But seriously, I loved 28 Days Later, despite it moving into a completely different third act that I would've headed. I even like The Beach, even though, wait, what the hell happened in the beach?A morally wounded Robert Carlyle, and DiCaprio eating frogs in a video game or some shit. Weren't they growing heroin? I seem to remember saying "I'd be taking a bunch of that heroin and offing myself out of my misery, cuz" while watching it. I dunno, I should try to give that another viewing. oh, and that UNKLE song with Richard Ashcroft.
ANYWAY.

sound familiar? It should, because it's been done to goddamned death. And while we're spared the image of Sam Neill sans derma***, there's still plenty of other tripe for you to swallow. While trying not to give away the plot for you auto masochists out there, I will say that there a a slew of completely absurd script turns that had me so bewildered by halfway through the movie that it was doomed from the beginning. Which is odd, because I like to think I'm great with suspending my disbelief (the first rule of appreciating sci-fi). I truly want to think this is possible. now am I a nitpicker. I don't count bullets in action movies and I don't look for continuity errors. and I'm certainly not a physicist. But when you have space travel depicted as being refined the way they do, nobody forgets a goddamned thing as long as it's important. Nobody displays the gross errors that take place in this movie more than once. It just don't happen.

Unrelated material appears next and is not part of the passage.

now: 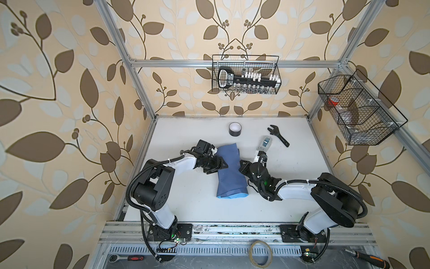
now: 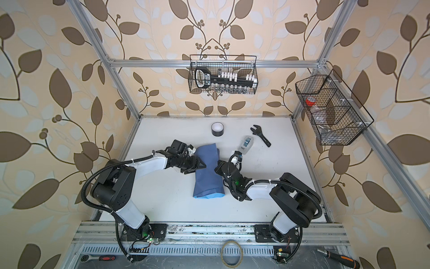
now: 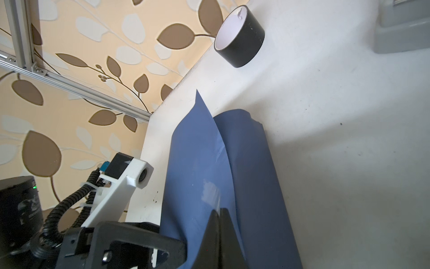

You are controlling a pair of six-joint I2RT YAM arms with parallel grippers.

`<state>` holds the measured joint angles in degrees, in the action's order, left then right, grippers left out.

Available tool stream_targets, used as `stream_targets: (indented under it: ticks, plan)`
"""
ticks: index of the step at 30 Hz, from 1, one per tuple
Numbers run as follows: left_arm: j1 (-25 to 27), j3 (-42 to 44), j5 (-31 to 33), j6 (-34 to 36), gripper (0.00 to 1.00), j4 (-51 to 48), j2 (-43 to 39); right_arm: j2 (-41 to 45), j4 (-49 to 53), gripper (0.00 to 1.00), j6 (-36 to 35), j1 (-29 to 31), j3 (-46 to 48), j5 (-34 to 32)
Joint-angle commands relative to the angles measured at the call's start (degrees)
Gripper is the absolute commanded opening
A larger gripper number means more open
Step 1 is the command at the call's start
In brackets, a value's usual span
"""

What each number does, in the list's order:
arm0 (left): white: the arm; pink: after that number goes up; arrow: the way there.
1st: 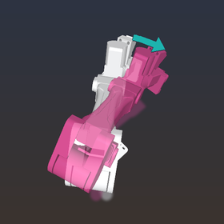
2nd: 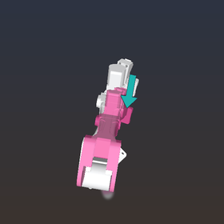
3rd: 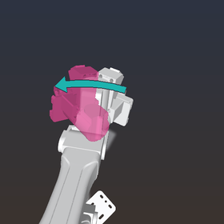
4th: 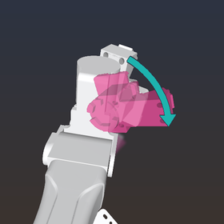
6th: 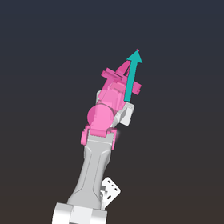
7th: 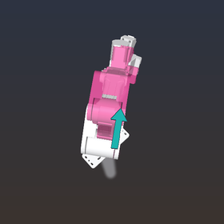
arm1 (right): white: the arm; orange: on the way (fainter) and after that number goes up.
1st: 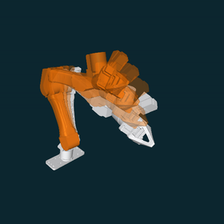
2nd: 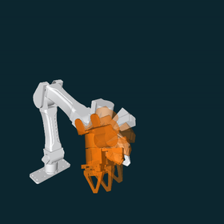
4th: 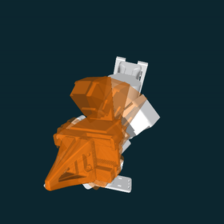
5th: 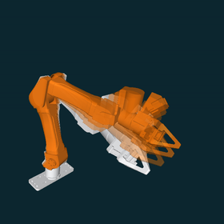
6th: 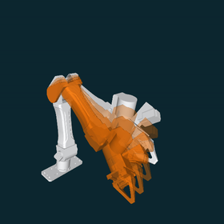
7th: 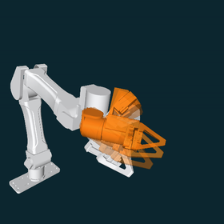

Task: Wrap the gift box in paper

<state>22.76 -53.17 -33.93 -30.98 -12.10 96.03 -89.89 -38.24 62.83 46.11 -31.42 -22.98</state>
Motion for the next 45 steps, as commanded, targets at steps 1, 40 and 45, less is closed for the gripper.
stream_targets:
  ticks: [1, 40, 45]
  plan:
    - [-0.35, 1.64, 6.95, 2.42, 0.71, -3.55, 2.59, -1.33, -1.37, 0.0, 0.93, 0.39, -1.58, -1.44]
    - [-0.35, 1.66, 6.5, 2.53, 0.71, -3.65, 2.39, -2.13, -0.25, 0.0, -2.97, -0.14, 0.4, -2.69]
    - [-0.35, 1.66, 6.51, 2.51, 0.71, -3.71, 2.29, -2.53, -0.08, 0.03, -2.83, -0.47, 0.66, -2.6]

But that's now where I'm going with this. My point is that I've seen this a hundred times, at least. and EVERY SINGLE TIME I'm excited in the beginning. As they show a spaceship going through an average boring day, I find myself genuinely interested and watching the way simple tasks are performed. I want to see where they get oxygen or what their meals are like or whatever. That's great! But then there's always some stupid shit that starts taking place as soon as they hook up with this supposedly dead ship. Thoughts become reality. The ship is possessed by the Norse god of death. Ghost poops. Whatever. There's no going back from something like that. There's no way this isn't gonna piss me off. You're already in outer space, or at the bottom of the ocean. There's no need to ratchet up the drama right now. Explore this a bit. You don't need to introduce a supernatural mystery or a god-like entity anymore. Why don't they aver get that?
I was talking with some friends about this earlier, and I was citing The Black Hole as probably the best example of this sort of plot working, and I think I may still stand by that, with apologies to The Forbidden Planet (specifically to Leslie Nielsen and the midget inside Robby the Robot)****.

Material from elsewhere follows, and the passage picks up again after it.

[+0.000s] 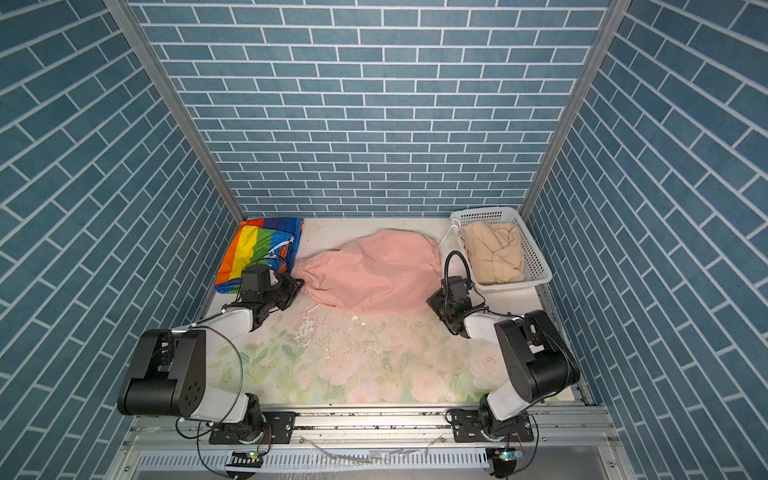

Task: Fold and stack the shorts
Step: 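Lift the pink shorts high with both grippers, stretching them between the grippers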

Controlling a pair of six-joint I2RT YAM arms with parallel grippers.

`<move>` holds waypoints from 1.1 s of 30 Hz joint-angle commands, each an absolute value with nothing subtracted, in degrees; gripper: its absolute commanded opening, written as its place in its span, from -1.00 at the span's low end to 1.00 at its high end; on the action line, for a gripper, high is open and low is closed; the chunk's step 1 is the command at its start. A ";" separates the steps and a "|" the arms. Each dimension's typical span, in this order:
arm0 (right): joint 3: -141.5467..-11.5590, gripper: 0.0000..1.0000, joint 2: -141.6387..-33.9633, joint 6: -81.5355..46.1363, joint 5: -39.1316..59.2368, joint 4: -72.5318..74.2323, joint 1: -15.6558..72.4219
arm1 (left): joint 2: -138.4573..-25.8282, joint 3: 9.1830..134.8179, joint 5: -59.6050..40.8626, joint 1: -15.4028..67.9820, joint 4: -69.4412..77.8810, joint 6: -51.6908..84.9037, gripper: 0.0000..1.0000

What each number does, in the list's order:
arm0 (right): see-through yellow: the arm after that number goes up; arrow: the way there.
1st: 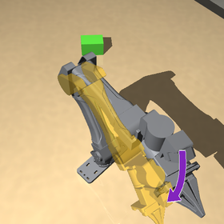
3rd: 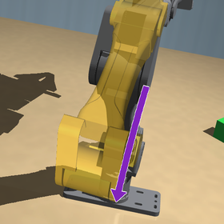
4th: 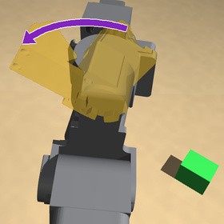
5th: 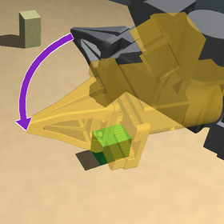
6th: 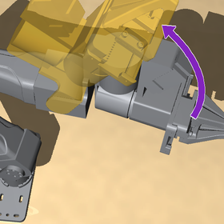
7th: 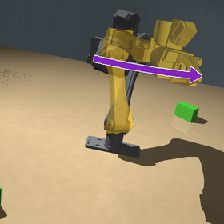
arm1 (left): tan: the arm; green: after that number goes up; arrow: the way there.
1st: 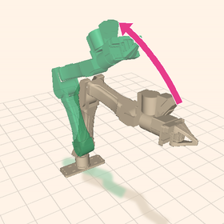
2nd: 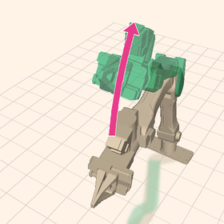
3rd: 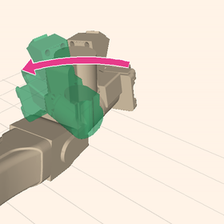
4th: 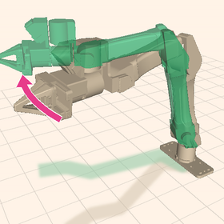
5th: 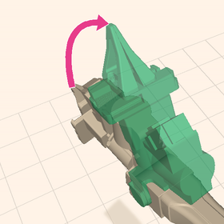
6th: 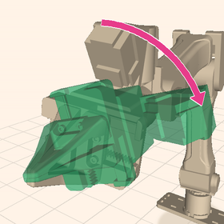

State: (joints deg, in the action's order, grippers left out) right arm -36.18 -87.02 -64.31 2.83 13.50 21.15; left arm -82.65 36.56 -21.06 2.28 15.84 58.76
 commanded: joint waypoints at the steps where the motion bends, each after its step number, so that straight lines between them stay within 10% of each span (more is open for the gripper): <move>1: -46.70 -1.00 -78.70 -55.07 1.69 2.31 19.65 | -78.54 43.44 -20.34 2.55 11.61 55.31 -1.00; 21: -107.57 -1.00 -65.44 -27.78 -0.26 -32.41 11.51 | -66.00 89.97 -18.68 2.64 -13.18 45.49 -1.00; 33: -136.68 -1.00 -99.77 -27.73 8.55 -43.21 -1.40 | -78.23 108.11 -17.75 0.05 -30.11 39.77 -1.00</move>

I am acutely aware of the frequent references to godawful science fiction movies here lately. I promise I'll try to stop. The worst part is that I haven't seen almost any of these movies in over a decade and I still remember them. I might be able to provide you with 5 or 6 facts that I learned in all of college. But I can name at LEAST 5 science fiction movies that Ernest Borgnine was in. Sweet fuck what is wrong with me? and my apologies, Ernest, for assuming you were dead.
*Strangely, the only other movie he's worked on that I've ever seen was the violently disturbing Ratcatcher, which didn't impress me much. He's working on the Wolf Man revamp next. huh.
**And that's saying something, no?
*** This isn't an indictment of Event Horizon so much as it is of Sam Neill, who I still somehow blame for John Carpenter's butchering of In the Mouth of Madness.
**** Strangely, Borgnine would appear again with Yvette Mimieux in a startlingly similar (albeit underwater-themed) movie with Walter Pidgeon from Forbidden Planet called The Neptune Factor, in which the most interesting thing is what Ben Gazzara looked like when he was young. I'll save you 98 minutes by providing you with that here. These footnotes are getting out of control. Imagine what it must by like to think this way, it's like a hamster trying to run in six different wheels. X-rays of my cranium have shown pretty much exactly that.
***** This is not the only, but probably the main reason why Laser Mission is the worst movie ever made. Man, I need a nap.
******I know, I'm more tired of them than you. But I can't question why someone would program a robot to have a thick country accent without pointing out that someone programed the downfall-of-mankind robot with a thick Austrian accent. Clearly the future hasn't lost their sense of humor. Good, we'll need it.